▶ Exercise requirements: Word for word, set down the listing that appears after this line.

▶ Recorded data:
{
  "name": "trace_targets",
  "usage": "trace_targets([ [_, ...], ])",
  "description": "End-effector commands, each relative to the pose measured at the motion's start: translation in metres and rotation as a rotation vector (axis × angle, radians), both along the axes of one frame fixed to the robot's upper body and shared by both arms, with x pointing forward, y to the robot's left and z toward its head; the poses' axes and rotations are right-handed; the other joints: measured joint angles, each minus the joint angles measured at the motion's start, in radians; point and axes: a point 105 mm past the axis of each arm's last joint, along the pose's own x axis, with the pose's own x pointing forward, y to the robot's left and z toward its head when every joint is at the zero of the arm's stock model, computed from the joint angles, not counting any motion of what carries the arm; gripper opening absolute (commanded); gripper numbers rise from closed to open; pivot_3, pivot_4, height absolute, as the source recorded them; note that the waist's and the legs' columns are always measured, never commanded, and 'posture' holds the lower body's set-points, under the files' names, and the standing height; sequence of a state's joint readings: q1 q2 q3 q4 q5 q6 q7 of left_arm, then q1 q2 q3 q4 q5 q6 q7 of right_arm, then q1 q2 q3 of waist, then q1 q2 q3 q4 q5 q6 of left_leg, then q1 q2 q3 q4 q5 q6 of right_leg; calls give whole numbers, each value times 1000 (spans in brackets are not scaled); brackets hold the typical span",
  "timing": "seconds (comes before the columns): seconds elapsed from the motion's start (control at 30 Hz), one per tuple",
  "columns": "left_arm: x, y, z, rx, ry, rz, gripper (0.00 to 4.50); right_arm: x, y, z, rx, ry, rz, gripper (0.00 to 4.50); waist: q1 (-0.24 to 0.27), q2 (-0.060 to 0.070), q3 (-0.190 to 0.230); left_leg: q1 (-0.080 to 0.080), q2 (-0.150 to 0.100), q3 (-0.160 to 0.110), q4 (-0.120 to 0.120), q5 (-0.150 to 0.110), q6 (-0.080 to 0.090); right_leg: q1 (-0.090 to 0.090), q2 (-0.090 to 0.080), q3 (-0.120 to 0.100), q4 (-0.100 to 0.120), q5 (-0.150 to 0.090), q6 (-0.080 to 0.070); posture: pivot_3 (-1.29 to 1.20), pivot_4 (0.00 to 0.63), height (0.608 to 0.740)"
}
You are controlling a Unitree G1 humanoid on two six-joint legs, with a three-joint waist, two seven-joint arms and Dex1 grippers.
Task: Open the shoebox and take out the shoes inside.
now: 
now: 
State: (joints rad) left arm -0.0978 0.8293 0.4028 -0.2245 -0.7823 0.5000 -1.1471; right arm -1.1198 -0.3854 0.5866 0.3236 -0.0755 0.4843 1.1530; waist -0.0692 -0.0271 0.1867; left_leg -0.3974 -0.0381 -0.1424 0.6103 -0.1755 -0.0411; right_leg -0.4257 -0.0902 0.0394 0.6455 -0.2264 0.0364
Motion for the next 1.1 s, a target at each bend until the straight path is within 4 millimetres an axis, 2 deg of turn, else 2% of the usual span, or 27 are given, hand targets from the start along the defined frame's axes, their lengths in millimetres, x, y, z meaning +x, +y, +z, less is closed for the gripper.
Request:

▶ Result for this task:
{
  "name": "trace_targets",
  "usage": "trace_targets([ [_, ...], ])",
  "description": "End-effector commands, each relative to the pose measured at the motion's start: translation in metres and rotation as a rotation vector (axis × angle, radians), both along the axes of one frame fixed to the robot's upper body and shared by both arms, with x pointing forward, y to the robot's left and z toward its head; the poses' axes and rotations are right-handed; the other joints: measured joint angles, each minus the joint angles measured at the motion's start, in radians; point and axes: a point 105 mm past the axis of each arm's last joint, along the pose's own x axis, with the pose's own x pointing forward, y to the robot's left and z toward its head when every joint is at the zero of the arm's stock model, computed from the joint angles, not counting any motion of what carries the arm; gripper opening absolute (commanded); gripper numbers rise from closed to open; pivot_3, pivot_4, height absolute, as the source recorded them; note that the waist's and the legs' columns are always measured, never commanded, and 'posture' holds the lower body's set-points, under the files' names, and the standing height; sequence of a state's joint readings: q1 q2 q3 q4 q5 q6 q7 of left_arm, then q1 q2 q3 q4 q5 q6 q7 of right_arm, then q1 q2 q3 of waist, then q1 q2 q3 q4 q5 q6 of left_leg, then q1 q2 q3 q4 q5 q6 of right_leg; calls give whole numbers, each value times 1000 (spans in brackets are not scaled); brackets hold the typical span",
  "timing": "seconds (comes before the columns): seconds elapsed from the motion's start (control at 30 Hz), one per tuple",
  "columns": "left_arm: x, y, z, rx, ry, rz, gripper (0.00 to 4.50); right_arm: x, y, z, rx, ry, rz, gripper (0.00 to 4.50); waist: q1 (-0.24 to 0.27), q2 (-0.060 to 0.070), q3 (-0.190 to 0.230); left_leg: q1 (-0.080 to 0.080), q2 (-0.150 to 0.100), q3 (-0.160 to 0.110), q4 (-0.120 to 0.120), q5 (-0.150 to 0.110), q6 (-0.080 to 0.090); right_leg: q1 (-0.090 to 0.090), q2 (-0.090 to 0.080), q3 (-0.120 to 0.100), q4 (-0.100 to 0.120), q5 (-0.150 to 0.090), q6 (-0.080 to 0.070); posture: pivot_3 (-1.29 to 1.20), pivot_4 (0.00 to 0.63), height (0.608 to 0.740)"
}
You are controlling a Unitree G1 humanoid on two six-joint legs, with a three-joint waist, two seven-joint arms and Dex1 grippers.
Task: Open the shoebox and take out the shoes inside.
now: 
now: 
State: (joints rad) left arm -0.0978 0.8293 0.4028 -0.2245 -0.7823 0.5000 -1.1471; right arm -1.1198 -0.3854 0.5866 0.3236 -0.0755 0.4843 1.1530; waist -0.0692 -0.0271 0.1867; left_leg -0.3974 -0.0381 -0.1424 0.6103 -0.1755 -0.0411; right_leg -0.4257 -0.0902 0.0394 0.6455 -0.2264 0.0364
Motion for the next 1.1 s, a target at each bend until the straight path is within 4 millimetres an axis, 2 deg of turn, else 2% of the usual span, or 27 are given, hand targets from the start along the defined frame's axes, their lengths in millimetres, x, y, z meaning +x, +y, +z, less is closed for the gripper.
Request:

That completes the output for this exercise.